TASK BRIEF
Please reproduce the full set of data below exactly.

[Start of section]

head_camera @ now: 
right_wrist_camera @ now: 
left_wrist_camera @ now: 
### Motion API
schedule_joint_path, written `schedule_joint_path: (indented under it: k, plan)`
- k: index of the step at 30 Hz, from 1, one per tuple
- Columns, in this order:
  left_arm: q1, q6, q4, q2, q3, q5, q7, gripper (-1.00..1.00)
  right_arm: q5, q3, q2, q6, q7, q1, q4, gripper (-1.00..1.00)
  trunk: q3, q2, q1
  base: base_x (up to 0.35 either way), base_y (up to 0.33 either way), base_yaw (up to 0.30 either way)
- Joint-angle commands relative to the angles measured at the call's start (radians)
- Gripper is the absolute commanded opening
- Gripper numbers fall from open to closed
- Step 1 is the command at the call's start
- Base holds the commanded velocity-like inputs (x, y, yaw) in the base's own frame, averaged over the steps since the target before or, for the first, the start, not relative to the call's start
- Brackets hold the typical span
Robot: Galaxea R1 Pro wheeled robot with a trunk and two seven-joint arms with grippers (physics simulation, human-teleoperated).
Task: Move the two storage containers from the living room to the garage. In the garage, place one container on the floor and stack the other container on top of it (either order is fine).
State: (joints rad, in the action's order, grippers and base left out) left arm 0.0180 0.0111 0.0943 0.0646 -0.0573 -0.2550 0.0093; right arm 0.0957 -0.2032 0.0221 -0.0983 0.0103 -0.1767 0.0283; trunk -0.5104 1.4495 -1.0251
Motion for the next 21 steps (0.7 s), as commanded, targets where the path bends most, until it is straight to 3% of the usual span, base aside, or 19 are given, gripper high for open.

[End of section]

ANSWER BOX
head_camera @ now: 
right_wrist_camera @ now: 
left_wrist_camera @ now: 
### Motion API
schedule_joint_path, written `schedule_joint_path: (indented under it: k, plan)`
- k: index of the step at 30 Hz, from 1, one per tuple
- Columns, in this order:
  left_arm: q1, q6, q4, q2, q3, q5, q7, gripper (-1.00..1.00)
  right_arm: q5, q3, q2, q6, q7, q1, q4, gripper (-1.00..1.00)
  trunk: q3, q2, q1
  base: base_x (up to 0.35 either way), base_y (up to 0.33 either way), base_yaw (up to 0.30 either way)
- Joint-angle commands relative to the angles measured at the call's start (radians)
- Gripper is the absolute commanded opening
- Gripper numbers fall from open to closed
- Step 1 is the command at the call's start
- Base holds the commanded velocity-like inputs (x, y, yaw) in the base's own frame, averaged over the steps since the target before or, for the first, the start, not relative to the call's start
- Brackets hold the typical span
Robot: Galaxea R1 Pro wheeled robot with a trunk and two seven-joint arms with grippers (physics simulation, human-teleoperated).
Task: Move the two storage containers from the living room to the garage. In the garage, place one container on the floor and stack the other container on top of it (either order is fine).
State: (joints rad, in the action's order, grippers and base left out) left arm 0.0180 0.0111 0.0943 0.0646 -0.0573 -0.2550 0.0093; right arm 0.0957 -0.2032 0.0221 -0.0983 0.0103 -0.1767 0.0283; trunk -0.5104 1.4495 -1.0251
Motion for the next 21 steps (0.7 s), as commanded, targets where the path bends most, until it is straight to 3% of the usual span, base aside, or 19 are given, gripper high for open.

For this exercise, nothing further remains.